When that next level of growth and expansion happens, everything moves up a notch. Upgrade the transit to the next level — from jitney to shuttle bus, from shuttle bus to city bus, from city bus to streetcar, from streetcar to light rail, from light rail to subway — and repeat.
This is a beautiful idea that will make no sense to an actual transit planner. It would be nice if you could start out with a low commitment to transit and then grow it as demand requires. But this approach routinely fails when communities do grow to the scale that requires high capacity transit, only to find that there is nowhere to develop effective transit because it wasn’t considered at an early stage.
This is the argument for ensuring public ownership of key rights-of-way, like abandoned railway corridors and utility corridors, and retaining the option for putting transit there in the future. That much is usually not controversial.
But if we accept that, then it implies a greater challenge. New towns need to be along a possible future right of way, so that future transit will serve them.
One of the most common mistakes of New Urbanist development is to build “transit-oriented” villages in places where efficient transit could never reach them. Usually, this is because the village is in a cul-de-sac location position with respect to the larger network, so that transit can’t run through it on the way to anywhere else. I explain this problem more fully here. In my book Human Transit I call out one of the earliest examples, Peter Calthorpe’s Laguna West, but I still encounter them constantly across the US. (Here’s one in Davis, California, for example.)
So we transit planners are entitled to point out where development patterns make transit easier or harder to provide. If the developers want to claim transit as a possible outcome, they must deliver development forms that are adaptable to transit in the future. As Calthorpe and others have pointed out, the worst kind of sprawl is high-density sprawl, where travel demand is intense but the layout makes it impossible to serve with anything but cars. Geometrically, this can only lead to high congestion, high vehicle miles traveled, and a range of other awful outcomes.
So what is “development-oriented transit”? To be frank, I’m sure I’m not the only transit planner who finds the term insulting. What exactly do you think we do all day? Transit planning is a response to transit markets, which arise from the built form, i.e. “development”. If development determines where people are and where they need to go, then all transit is development-oriented, and it always has been.

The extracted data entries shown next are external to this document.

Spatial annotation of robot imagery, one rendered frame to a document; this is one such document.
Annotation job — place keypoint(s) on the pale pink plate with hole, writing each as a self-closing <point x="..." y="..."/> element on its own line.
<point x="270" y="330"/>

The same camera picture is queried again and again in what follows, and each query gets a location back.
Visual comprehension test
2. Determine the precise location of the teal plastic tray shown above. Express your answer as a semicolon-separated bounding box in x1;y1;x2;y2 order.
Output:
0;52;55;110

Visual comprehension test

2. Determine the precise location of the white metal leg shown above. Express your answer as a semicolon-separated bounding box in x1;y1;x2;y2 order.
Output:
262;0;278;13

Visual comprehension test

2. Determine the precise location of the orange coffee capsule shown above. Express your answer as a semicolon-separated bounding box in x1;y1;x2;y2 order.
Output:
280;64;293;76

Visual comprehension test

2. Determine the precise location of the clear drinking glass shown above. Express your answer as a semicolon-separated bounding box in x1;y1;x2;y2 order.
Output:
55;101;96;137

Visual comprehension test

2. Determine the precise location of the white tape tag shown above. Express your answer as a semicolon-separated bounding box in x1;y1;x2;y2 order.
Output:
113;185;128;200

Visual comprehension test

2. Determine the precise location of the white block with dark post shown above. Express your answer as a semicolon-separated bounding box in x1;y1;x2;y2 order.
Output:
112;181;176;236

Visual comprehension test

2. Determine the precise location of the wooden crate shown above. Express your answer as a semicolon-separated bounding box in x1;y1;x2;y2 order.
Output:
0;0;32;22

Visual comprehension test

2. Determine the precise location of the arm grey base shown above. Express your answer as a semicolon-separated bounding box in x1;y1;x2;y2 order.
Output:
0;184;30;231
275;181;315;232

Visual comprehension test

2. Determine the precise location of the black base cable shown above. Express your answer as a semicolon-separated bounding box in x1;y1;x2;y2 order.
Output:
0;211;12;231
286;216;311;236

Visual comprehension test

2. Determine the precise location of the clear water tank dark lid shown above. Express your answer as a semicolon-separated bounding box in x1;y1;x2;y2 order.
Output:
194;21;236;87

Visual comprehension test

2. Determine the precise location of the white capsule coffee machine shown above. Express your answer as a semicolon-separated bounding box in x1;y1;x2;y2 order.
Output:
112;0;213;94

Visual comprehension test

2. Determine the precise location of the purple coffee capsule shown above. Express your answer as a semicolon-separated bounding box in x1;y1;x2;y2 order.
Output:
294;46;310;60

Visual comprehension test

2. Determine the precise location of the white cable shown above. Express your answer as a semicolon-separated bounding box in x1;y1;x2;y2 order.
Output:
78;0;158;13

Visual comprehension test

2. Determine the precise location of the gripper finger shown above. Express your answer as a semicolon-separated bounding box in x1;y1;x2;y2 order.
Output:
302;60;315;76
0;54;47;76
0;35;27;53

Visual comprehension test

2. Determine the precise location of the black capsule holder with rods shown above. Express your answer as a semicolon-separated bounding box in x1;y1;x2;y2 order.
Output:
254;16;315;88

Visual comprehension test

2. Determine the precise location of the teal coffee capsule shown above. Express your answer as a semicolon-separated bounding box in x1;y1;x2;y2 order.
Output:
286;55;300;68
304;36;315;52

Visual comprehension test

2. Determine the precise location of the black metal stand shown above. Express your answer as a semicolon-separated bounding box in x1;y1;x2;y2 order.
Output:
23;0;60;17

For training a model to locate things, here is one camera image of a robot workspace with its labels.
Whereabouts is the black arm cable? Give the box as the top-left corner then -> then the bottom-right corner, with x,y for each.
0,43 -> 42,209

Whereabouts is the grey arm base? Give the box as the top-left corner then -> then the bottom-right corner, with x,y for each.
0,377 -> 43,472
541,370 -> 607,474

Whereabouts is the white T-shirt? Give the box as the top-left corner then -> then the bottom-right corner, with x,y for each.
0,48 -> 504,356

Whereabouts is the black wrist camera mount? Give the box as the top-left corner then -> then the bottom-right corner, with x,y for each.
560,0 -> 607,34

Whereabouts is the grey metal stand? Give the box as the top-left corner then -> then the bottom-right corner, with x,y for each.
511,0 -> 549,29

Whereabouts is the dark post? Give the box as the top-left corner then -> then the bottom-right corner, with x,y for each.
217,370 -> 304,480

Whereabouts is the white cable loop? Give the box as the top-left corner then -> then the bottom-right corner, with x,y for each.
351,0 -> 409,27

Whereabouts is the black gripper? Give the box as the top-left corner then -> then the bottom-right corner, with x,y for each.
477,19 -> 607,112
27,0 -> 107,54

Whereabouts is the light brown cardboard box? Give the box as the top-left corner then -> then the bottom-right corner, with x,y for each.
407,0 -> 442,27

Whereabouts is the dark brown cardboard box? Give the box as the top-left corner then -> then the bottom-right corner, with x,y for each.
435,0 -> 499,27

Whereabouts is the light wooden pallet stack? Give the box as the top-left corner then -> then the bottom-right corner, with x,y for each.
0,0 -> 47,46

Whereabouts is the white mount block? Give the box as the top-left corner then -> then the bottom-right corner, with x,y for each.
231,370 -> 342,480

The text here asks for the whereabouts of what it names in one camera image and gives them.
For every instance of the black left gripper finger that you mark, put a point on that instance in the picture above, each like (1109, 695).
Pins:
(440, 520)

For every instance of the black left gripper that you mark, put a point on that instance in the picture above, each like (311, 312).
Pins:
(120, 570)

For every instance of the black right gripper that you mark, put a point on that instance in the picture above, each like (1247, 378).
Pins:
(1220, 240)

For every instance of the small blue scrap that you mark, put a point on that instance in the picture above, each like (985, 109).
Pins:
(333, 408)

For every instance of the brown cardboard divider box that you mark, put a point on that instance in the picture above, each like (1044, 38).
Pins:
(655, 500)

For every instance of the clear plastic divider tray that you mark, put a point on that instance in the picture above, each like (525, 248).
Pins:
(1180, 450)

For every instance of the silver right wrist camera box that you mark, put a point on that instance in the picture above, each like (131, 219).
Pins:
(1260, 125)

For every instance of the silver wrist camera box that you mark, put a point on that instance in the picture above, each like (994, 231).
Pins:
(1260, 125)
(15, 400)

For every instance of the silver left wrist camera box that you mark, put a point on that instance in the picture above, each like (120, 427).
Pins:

There is plenty to dislike about certain transit-oriented developments. We must be suspicious of aesthetic objections that could be resolved only at high cost, as this amounts to dismissing the imperative of affordability, but even within that limit there are many ways to make development better or worse.
But in the end, transit-oriented development isn’t some architect’s theory, or even some set of prototypes. It boils down to the idea that transportation infrastructure drives urban form as much as urban form drives infrastructure. Virtually all authentic towns are located and configured in response to some kind of transportation: a port, a rail junction, a road junction, etc. In cities, almost all of the inner city fabric that people love is transit-oriented development, in that it grew around early transit lines.
Transit-oriented development is not the opposite of “development-oriented transit.” All transport is development-oriented, and all development is oriented toward some transport mode. If you want that mode to be public transit, then you need to plan development — not just its layout but also its location – with transit in mind, just as all urban planning did before 1945. That’s all that the term “transit-oriented development” says, and all that it should mean.